Tip: This document provides the necessary guidance to configure your network to support Dscout Live. We suggest working with your internal IT team or network personnel to complete this configuration. If you have any questions, reach out to Dscout support.

Dscout Live, our moderated research tool, combines video conferencing with a suite of research-focused tools to make remote interviewing seamless and efficient for your users. A typical Live session includes one or more Researcher (a member of your organization) as well as a participant (the person being interviewed).

The video conferencing functionality of Dscout Live is powered by Daily.co, a WebRTC vendor. And since Researchers will connect to each Live session using your network, you'll need to ensure your Firewall and network are configured to allow access to Daily.

Contents

Definitions

WebRTC terminology

  • STUN (Session Traversal Utilities for NAT): Used to establish a direct UDP connection between two clients.
  • TURN (Traversal Using Relay around NAT): Used to establish a relayed UDP or TCP connection between two clients. Here, the traffic must be relayed through the TURN server to bypass restrictive firewall rules, and the preference is UDP over TCP because TCP's guaranteed ordered delivery of packets implies overhead that is undesirable for real-time communications.
  • TURNS (Secure Traversal Using Relay around NAT): Used to establish a relayed TCP/TLS connection between two clients. Here, the traffic must be relayed through the TURN server and through a TLS socket to bypass extremely restrictive firewall rules.
  • ICE (Interactive Connectivity Establishment): A standard for using STUN and TURN to establish connectivity between two endpoints. ICE takes all of the complexity implied in the discussion above, and coordinates the management of STUN, TURN, and TURNS to a) optimize the likelihood of connection establishment, and b) ensure that precedence is given to preferred network communication protocols.
  • SFU (Selective Forwarding Unit): An SFU is a media server component capable of receiving multiple media streams and then deciding which of these media streams should be sent to which participants. Its main use is in supporting group calls and live streaming/broadcast scenarios.
Note: Daily.co relies on Twilio TURN and STUN servers. While Twilio plans to sunset their video product, they do not plan to sunset their TURN and STUN servers.

Testing and troubleshooting

Please run Daily’s network test to see if your network configuration allows for Daily to function. It will test all possible connection methods and indicate what is and isn’t working.

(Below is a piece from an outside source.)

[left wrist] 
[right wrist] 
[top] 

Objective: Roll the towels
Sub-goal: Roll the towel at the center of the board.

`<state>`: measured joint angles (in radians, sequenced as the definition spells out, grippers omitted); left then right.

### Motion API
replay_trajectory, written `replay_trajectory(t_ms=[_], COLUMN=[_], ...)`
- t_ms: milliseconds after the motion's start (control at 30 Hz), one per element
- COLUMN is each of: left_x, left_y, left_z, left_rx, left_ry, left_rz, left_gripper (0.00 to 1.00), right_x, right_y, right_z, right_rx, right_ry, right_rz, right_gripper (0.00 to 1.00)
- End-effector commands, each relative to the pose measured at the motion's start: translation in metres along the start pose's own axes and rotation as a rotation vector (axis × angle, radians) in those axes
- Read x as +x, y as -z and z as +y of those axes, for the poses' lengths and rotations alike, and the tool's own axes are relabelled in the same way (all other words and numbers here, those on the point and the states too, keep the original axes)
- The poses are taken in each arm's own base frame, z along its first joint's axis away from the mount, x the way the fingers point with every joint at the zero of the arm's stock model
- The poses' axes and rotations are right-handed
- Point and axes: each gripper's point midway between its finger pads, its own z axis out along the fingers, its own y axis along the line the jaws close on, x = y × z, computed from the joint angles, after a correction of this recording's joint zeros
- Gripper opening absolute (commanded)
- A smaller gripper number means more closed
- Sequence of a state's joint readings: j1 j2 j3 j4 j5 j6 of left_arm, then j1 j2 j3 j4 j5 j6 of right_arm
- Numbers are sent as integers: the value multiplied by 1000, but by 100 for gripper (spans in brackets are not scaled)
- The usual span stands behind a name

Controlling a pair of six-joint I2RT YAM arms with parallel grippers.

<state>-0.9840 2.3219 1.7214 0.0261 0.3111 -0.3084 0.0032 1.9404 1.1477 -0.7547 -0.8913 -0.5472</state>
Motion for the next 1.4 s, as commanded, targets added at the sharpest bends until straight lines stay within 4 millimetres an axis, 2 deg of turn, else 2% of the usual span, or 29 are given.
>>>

Please make sure to run this test from the same network segment (or VPN) your Researchers will be using.

Daily network resources

Each section below describes a stage in establishing a WebRTC call. They are arranged roughly in the order they happen when a new call is established, and each stage must work for the call to work overall. Each stage further outlines multiple options, in order of preference, for making that particular stage work.

Daily resources

These are Daily specific resources that must always work:

  • b.daily.co and c.daily.co must be reachable on TCP/443. Daily SDKs pull in various resources at runtime that aren’t included in SDKs.
  • dscout.daily.co must be reachable on TCP/443. Used for various in-meeting communication.

Call initiation

Warning: Inspection proxies that decrypt and re-encrypt traffic are known to break WebRTC. You will need to make an exception for TURN, STUN, and ICE traffic to not be inspected.

The following must be reachable for call initiation to work:

  • gs.daily.co must be reachable on TCP/443. This is a dispatch server that helps to identify which location to use to connect the call to.
  • prod-ks.pluot.blue must be reachable on TCP/443. This is a Daily-owned server used for ICE negotiation.
  • Twilio STUN *.stun.twilio.com must be reachable on TCP/UDP/3478 or TCP/443.

Signaling

In WebRTC, signaling is what establishes the initial connection for a call.

Daily uses its own SFUs for signaling. For this to work, *.wss.daily.co should be reachable on TCP/443. Clients use WSS (Secure WebSockets) connection with SFUs.

Media streaming

Warning: Inspection proxies that decrypt and re-encrypt traffic are known to break WebRTC. You will need to make an exception for TURN, STUN, and ICE traffic to not be inspected.

This is how the actual media streams get to/from all the call participants.

  1. The ideal option is a direct connection to SFU over UDP. This provides the smallest latency / lag for call participants. Clients need to connect to *.wss.daily.co over TCP/443 and UDP/40000-65534 for media streaming. This allows Daily to work without relying on TURN servers and is the preferred solution.
  2. The next best option is to use TURN over TCP/UDP on port 3478 via Twilio servers *.turn.twilio.com. This option adds less than 50ms of latency because media stream has to relay thru TURN. It’s not ideal, but not too noticeable to call participants.
  3. The least user friendly option is TURN over TLS on TCP/443 via Twilio servers *.turn.twilio.com. This is the least preferable option because it adds more than 50ms of latency, which causes noticeable lag for the audio/video experience due to extra overhead of TCP and TLS.
  4. Some companies run their own network of TURN servers. If your company has your own, please contact Dscout support to see if we can route traffic through your TURN servers.